Himmelmann hat bereits 14 Gegentore kassiert

Er und seine Kollegen mussten einsehen, dass es anders als in den Spielen zuvor eben nicht immer gelingt, frühe Rückstände wieder aufzuholen und am Ende wenigstens noch einen Punkt mitzunehmen, so wie es bei den bisher vier 2:2-Unentschieden der Fall gewesen war. „Es darf nicht passieren, dass wir so oft ein frühes Gegentor kassieren. Wir müssen auch endlich mal zu null spielen.
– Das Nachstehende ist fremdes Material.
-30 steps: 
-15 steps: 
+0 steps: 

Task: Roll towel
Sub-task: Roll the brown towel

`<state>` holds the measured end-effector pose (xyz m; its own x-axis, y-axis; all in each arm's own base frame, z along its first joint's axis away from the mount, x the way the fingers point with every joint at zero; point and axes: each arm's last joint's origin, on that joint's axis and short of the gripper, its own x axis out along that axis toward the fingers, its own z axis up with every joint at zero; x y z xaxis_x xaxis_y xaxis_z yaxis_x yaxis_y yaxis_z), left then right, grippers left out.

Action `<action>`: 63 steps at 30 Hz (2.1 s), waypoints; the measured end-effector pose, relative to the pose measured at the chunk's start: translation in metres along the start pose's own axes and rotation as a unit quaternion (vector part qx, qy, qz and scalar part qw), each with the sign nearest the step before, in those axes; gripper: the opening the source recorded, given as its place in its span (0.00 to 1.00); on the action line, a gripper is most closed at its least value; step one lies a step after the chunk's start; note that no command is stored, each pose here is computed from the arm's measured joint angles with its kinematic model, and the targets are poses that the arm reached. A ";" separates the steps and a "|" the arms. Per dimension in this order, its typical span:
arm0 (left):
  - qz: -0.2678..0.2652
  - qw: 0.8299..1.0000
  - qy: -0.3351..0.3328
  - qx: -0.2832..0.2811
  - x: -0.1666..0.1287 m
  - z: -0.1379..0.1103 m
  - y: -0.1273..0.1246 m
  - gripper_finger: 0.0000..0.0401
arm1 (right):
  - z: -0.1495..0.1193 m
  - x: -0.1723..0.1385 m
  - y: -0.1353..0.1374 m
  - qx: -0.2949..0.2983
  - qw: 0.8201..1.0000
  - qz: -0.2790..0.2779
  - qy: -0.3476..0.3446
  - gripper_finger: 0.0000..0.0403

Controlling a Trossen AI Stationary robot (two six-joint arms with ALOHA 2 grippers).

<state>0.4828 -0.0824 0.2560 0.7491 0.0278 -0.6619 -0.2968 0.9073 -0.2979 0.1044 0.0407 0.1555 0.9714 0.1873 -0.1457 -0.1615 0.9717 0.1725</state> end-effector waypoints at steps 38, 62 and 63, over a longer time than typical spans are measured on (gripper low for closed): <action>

Das macht das Gewinnen deutlich leichter“, stellte Torwart Robin Himmelmann treffend fest, der nun schon 14 Gegentore in der Liga und dazu noch vier beim Pokal­aus in Elversberg kassiert hat, ohne selbst daran große Schuld zu haben.

Wie schon nach dem 0:1 vor fünf Wochen in Sandhausen geht das St.-Pauli-Team mit dem schlechten Gefühl einer Niederlage in eine Länderspielpause. „Das ist immer fies“, sagt Buballa. „Natürlich würden wir am liebsten Mittwoch wieder spielen“, ergänzt Trainer Schultz. „Aber jetzt müssen wir eben die richtigen Schlüsse daraus ziehen, den Test gegen Bremen nutzen, um auch an der defensiven Stabilität zu arbeiten.“

FC St. Pauli: Himmelmann – Ohlsson, Knoll (56. Lawrence), Buballa – Zander (79. Lankford), Benatelli (56. Daschner), Becker, Paqarada (56. Dittgen) – Zalazar, Kyereh (86. Tashchy) – Makienok. Karlsruher SC: Gersbeck - Thiede (87. Sebastian Jung), Gordon, Bormuth, Heise (80. Carlson) – Fröde - Wanitzek, Gondorf - Choi (80. Batmaz), Lorenz (81. Goller) – Hofmann (85. Gueye). Schiedsrichter: Alexander Sather (Grimma); Tore: 0:1 Thiede (4.), 0:2 Gondorf (50.), 0:3 Hofmann (76.). Zuschauer: keine. Gelbe Karten: Dittgen (2) – Gondorf (3). Torschüsse: 17:14; Ecken: 10:5; Ballbesitz: 55:45 Prozent; Zweikämpfe: 119:112.